» **PROBLEM**: What number of lines in the entries below include the string "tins"? Respond with that number alone.

BEGIN EXERCISE MATERIALS

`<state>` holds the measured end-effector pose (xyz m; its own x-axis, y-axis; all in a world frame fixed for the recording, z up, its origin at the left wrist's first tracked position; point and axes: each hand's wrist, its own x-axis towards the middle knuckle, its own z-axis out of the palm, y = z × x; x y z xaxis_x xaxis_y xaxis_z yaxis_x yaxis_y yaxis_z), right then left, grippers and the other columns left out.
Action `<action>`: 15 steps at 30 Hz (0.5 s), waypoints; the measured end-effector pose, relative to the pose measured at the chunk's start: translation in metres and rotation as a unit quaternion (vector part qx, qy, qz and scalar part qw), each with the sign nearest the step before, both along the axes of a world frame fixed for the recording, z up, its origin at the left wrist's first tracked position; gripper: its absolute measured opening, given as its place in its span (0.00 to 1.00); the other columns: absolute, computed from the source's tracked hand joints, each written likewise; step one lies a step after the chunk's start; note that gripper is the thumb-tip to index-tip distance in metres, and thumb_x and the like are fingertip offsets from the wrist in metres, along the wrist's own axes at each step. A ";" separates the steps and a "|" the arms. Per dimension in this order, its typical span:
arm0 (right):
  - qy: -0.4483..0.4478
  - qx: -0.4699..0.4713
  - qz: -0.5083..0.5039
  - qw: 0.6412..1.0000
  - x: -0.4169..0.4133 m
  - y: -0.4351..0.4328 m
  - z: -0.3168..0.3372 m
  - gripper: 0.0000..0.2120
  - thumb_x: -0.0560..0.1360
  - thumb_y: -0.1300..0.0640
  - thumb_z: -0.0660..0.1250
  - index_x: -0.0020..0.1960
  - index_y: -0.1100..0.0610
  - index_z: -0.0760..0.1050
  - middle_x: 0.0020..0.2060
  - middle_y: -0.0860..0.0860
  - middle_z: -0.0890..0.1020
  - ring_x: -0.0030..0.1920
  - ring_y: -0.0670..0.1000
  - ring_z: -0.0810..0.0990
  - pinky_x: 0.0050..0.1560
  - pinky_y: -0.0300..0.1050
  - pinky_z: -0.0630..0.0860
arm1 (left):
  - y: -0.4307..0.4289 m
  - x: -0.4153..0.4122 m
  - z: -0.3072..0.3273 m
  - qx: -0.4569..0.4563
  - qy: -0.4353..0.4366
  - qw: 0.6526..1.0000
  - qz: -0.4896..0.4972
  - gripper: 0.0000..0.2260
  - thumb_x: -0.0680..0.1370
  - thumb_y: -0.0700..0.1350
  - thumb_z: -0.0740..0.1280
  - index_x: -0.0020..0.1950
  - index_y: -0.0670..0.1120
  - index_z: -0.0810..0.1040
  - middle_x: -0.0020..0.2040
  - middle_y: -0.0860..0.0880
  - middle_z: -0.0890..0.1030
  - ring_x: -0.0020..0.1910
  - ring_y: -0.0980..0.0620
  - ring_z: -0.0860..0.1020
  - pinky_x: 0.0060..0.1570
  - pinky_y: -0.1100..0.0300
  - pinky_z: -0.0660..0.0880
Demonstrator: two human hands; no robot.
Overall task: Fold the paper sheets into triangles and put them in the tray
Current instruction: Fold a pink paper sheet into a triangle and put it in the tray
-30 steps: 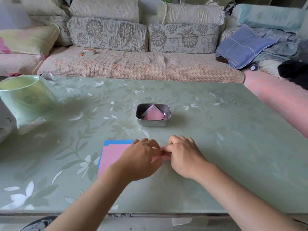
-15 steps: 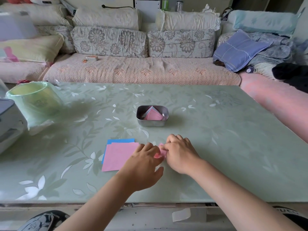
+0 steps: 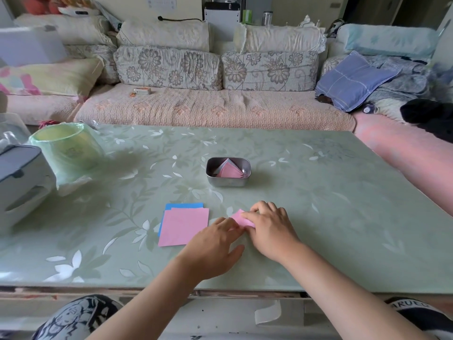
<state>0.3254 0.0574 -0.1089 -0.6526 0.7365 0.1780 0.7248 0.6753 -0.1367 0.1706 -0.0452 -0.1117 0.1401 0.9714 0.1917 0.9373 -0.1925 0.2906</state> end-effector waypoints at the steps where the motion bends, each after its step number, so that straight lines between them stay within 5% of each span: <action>1: 0.016 0.012 0.003 1.000 0.001 -0.002 0.001 0.14 0.78 0.52 0.64 0.62 0.43 0.78 0.58 0.47 0.74 0.58 0.55 0.72 0.55 0.50 0.65 | 0.000 0.000 -0.001 0.001 0.000 1.000 -0.001 0.20 0.80 0.54 0.60 0.72 0.53 0.72 0.66 0.53 0.73 0.63 0.51 0.71 0.55 0.52 0.75; 7: 0.005 0.112 0.071 0.991 0.009 -0.016 0.001 0.06 0.67 0.62 0.71 0.38 0.52 0.83 0.47 0.47 0.82 0.48 0.55 0.79 0.45 0.49 0.74 | -0.003 0.004 -0.003 0.016 -0.004 1.000 -0.001 0.19 0.80 0.55 0.61 0.71 0.53 0.73 0.61 0.51 0.74 0.61 0.49 0.71 0.53 0.52 0.76; 15: -0.044 0.065 0.079 0.994 0.018 -0.020 -0.002 0.20 0.73 0.56 0.53 0.54 0.54 0.82 0.58 0.47 0.81 0.63 0.52 0.74 0.60 0.50 0.66 | -0.002 0.007 -0.002 0.015 0.014 1.000 0.020 0.20 0.80 0.58 0.60 0.71 0.57 0.71 0.62 0.55 0.72 0.63 0.54 0.69 0.52 0.55 0.76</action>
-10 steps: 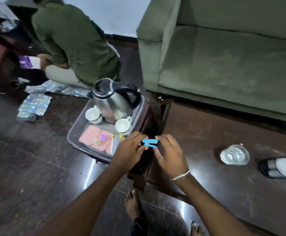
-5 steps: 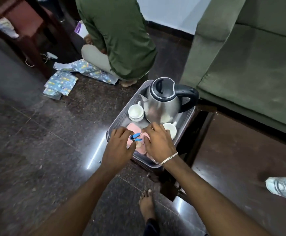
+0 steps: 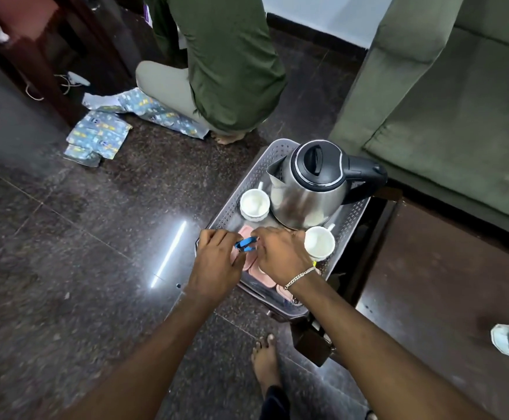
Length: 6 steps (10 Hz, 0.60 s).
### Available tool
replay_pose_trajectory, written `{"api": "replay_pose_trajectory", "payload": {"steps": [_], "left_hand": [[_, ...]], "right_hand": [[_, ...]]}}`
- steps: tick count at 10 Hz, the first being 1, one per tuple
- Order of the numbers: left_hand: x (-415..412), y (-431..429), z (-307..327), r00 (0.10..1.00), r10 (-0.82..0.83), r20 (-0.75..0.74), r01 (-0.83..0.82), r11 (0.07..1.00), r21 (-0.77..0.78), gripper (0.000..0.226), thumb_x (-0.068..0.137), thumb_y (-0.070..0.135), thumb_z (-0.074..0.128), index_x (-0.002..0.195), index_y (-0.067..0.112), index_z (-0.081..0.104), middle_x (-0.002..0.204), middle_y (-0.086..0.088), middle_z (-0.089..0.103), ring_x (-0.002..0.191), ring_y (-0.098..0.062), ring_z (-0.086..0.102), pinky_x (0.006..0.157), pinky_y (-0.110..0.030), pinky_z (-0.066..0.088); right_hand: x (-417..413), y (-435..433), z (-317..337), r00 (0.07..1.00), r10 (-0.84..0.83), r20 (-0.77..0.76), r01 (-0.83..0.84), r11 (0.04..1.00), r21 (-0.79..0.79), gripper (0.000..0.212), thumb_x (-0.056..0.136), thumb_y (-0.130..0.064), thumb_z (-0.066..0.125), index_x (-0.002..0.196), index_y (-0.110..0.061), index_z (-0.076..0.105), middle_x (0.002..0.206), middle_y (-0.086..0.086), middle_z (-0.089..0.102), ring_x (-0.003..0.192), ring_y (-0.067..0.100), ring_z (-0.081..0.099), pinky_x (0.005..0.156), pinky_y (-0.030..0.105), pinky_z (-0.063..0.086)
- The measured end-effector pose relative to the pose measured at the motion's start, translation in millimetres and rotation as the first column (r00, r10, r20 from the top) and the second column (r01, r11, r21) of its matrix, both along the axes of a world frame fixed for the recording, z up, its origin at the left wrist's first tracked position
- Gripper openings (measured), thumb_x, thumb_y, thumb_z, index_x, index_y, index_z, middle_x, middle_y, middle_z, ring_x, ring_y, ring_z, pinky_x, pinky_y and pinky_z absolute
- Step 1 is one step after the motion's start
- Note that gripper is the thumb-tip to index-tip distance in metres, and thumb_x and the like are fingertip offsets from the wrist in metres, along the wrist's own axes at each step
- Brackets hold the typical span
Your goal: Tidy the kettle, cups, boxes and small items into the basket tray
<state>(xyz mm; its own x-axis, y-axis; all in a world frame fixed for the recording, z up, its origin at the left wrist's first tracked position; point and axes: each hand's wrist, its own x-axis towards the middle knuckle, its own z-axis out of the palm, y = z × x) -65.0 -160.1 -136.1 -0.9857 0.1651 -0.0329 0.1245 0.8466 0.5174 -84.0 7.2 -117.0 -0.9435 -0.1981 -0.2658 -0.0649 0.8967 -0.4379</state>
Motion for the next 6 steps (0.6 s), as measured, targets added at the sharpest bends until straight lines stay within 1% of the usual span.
{"api": "replay_pose_trajectory", "payload": {"steps": [1, 2, 3, 4, 5, 6], "left_hand": [[-1.8, -2.5, -6.0, 1.0, 0.001, 0.024, 0.001, 0.997, -0.08, 0.032, 0.081, 0.022, 0.077, 0.11, 0.013, 0.071, 0.11, -0.003, 0.064, 0.107, -0.028, 0.045, 0.095, -0.046, 0.048], [-0.4, -6.6, -8.4, 0.998, -0.001, 0.071, 0.01, 0.992, -0.128, 0.035, 0.081, 0.029, 0.075, 0.112, 0.015, 0.071, 0.114, -0.004, 0.06, 0.109, -0.031, 0.046, 0.095, -0.045, 0.046], [2.5, -9.2, -10.0, 0.996, -0.023, 0.082, 0.032, 0.993, -0.11, 0.041, 0.083, 0.036, 0.072, 0.118, 0.014, 0.069, 0.116, -0.004, 0.058, 0.112, -0.029, 0.048, 0.098, -0.043, 0.044], [5.7, -7.3, -5.1, 0.999, -0.025, 0.043, 0.026, 0.999, -0.03, 0.041, 0.085, 0.035, 0.069, 0.12, 0.013, 0.066, 0.115, -0.005, 0.056, 0.109, -0.027, 0.049, 0.096, -0.042, 0.044], [6.1, 0.5, 2.4, 0.994, -0.092, -0.052, 0.094, 0.995, 0.034, 0.039, 0.086, 0.032, 0.069, 0.12, 0.014, 0.062, 0.115, -0.006, 0.056, 0.106, -0.028, 0.051, 0.093, -0.045, 0.046], [6.2, 20.9, 13.0, 0.979, -0.184, -0.094, 0.189, 0.981, 0.052, 0.04, 0.088, 0.034, 0.069, 0.123, 0.016, 0.059, 0.117, -0.005, 0.056, 0.105, -0.028, 0.053, 0.093, -0.045, 0.046]], "right_hand": [[-2.8, -2.8, -4.2, 1.0, -0.029, -0.009, 0.029, 1.0, -0.009, 0.033, 0.085, -0.025, 0.056, 0.116, -0.028, 0.064, 0.114, -0.003, 0.072, 0.112, 0.025, 0.063, 0.084, 0.043, 0.033], [-3.4, -1.2, -6.2, 0.998, -0.054, -0.021, 0.053, 0.998, -0.04, 0.034, 0.083, -0.02, 0.059, 0.115, -0.027, 0.066, 0.115, -0.004, 0.072, 0.115, 0.023, 0.062, 0.084, 0.042, 0.033], [-2.5, 2.3, -6.6, 0.995, -0.063, -0.072, 0.059, 0.996, -0.061, 0.029, 0.085, -0.017, 0.06, 0.112, -0.025, 0.067, 0.114, -0.005, 0.07, 0.112, 0.023, 0.062, 0.083, 0.041, 0.035], [2.6, 9.0, -2.5, 0.989, -0.087, -0.122, 0.075, 0.993, -0.095, 0.028, 0.086, -0.022, 0.061, 0.113, -0.022, 0.067, 0.113, -0.003, 0.067, 0.109, 0.024, 0.062, 0.082, 0.041, 0.039], [16.8, 21.3, 3.1, 0.976, -0.103, -0.189, 0.08, 0.989, -0.125, 0.032, 0.086, -0.029, 0.063, 0.116, -0.02, 0.066, 0.112, 0.0, 0.064, 0.106, 0.026, 0.062, 0.081, 0.042, 0.042], [33.0, 42.1, 7.6, 0.951, -0.145, -0.272, 0.12, 0.987, -0.107, 0.038, 0.085, -0.034, 0.064, 0.12, -0.019, 0.064, 0.112, 0.002, 0.062, 0.105, 0.029, 0.061, 0.082, 0.044, 0.048]]}}
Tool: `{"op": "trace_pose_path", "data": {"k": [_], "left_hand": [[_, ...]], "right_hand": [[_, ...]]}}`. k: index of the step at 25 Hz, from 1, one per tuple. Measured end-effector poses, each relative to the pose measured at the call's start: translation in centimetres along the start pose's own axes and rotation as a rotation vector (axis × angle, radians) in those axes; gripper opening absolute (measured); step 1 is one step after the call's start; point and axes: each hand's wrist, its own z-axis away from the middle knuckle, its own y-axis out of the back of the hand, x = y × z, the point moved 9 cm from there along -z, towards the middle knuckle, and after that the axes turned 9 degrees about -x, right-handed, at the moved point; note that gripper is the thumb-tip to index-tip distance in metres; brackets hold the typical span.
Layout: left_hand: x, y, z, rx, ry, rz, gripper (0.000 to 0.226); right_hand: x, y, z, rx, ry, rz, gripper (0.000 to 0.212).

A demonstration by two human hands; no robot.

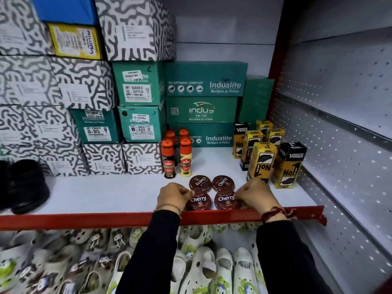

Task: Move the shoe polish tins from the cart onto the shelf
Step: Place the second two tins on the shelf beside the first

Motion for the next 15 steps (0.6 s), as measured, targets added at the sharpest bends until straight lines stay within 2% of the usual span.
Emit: {"op": "trace_pose_path", "data": {"k": [5, 8, 10, 12, 15], "left_hand": [[0.4, -0.2, -0.4, -0.021, -0.026, -0.027, 0.026], [1.5, 0.5, -0.8, 0.011, -0.133, -0.056, 0.033], [3.2, -1.3, -1.2, -0.149, -0.282, -0.129, 0.048], [4.1, -4.0, -0.9, -0.350, -0.355, -0.228, 0.063], [4.0, -5.5, -1.0, -0.400, -0.356, -0.261, 0.071]], "right_hand": [[-0.6, -0.2, 0.1, 0.008, 0.023, 0.077, 0.022], [-2.6, -0.6, -0.1, -0.019, 0.194, 0.136, 0.041], [-4.0, -2.7, -0.1, -0.164, 0.318, 0.243, 0.060], [-3.9, -4.9, -0.2, -0.295, 0.327, 0.330, 0.066], [-3.5, -5.9, -0.5, -0.347, 0.326, 0.387, 0.066]]}}
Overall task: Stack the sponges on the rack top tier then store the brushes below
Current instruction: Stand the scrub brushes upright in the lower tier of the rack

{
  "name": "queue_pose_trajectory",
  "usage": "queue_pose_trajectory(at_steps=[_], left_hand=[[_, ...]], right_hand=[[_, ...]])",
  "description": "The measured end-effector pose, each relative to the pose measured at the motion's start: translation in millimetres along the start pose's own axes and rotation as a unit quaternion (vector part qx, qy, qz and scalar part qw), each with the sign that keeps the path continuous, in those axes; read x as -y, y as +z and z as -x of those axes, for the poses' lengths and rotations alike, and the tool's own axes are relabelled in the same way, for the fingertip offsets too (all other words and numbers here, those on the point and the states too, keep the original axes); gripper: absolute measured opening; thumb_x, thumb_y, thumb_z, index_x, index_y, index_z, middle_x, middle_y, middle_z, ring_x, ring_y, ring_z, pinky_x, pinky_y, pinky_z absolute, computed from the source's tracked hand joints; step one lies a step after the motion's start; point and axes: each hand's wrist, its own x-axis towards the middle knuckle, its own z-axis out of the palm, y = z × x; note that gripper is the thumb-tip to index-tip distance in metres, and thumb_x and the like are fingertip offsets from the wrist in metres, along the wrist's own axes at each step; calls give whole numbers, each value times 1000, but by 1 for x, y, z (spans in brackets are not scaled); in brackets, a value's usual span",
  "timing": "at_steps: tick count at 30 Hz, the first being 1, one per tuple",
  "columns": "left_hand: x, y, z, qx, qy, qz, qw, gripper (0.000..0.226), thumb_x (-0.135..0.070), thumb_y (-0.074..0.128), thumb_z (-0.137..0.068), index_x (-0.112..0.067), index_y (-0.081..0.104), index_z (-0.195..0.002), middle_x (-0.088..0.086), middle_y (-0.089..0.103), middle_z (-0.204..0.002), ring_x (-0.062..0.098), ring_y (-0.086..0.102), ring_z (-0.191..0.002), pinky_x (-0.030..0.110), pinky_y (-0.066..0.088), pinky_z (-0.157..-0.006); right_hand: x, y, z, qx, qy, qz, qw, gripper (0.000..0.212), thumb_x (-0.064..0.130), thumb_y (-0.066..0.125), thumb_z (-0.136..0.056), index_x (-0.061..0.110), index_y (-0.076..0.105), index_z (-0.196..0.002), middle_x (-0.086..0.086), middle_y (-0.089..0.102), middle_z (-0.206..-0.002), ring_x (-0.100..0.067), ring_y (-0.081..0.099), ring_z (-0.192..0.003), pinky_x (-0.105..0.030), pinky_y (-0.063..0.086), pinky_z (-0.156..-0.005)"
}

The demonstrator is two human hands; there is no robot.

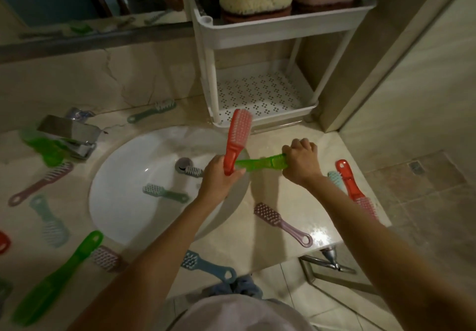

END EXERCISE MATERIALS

» **WRITTEN SOLUTION**: 2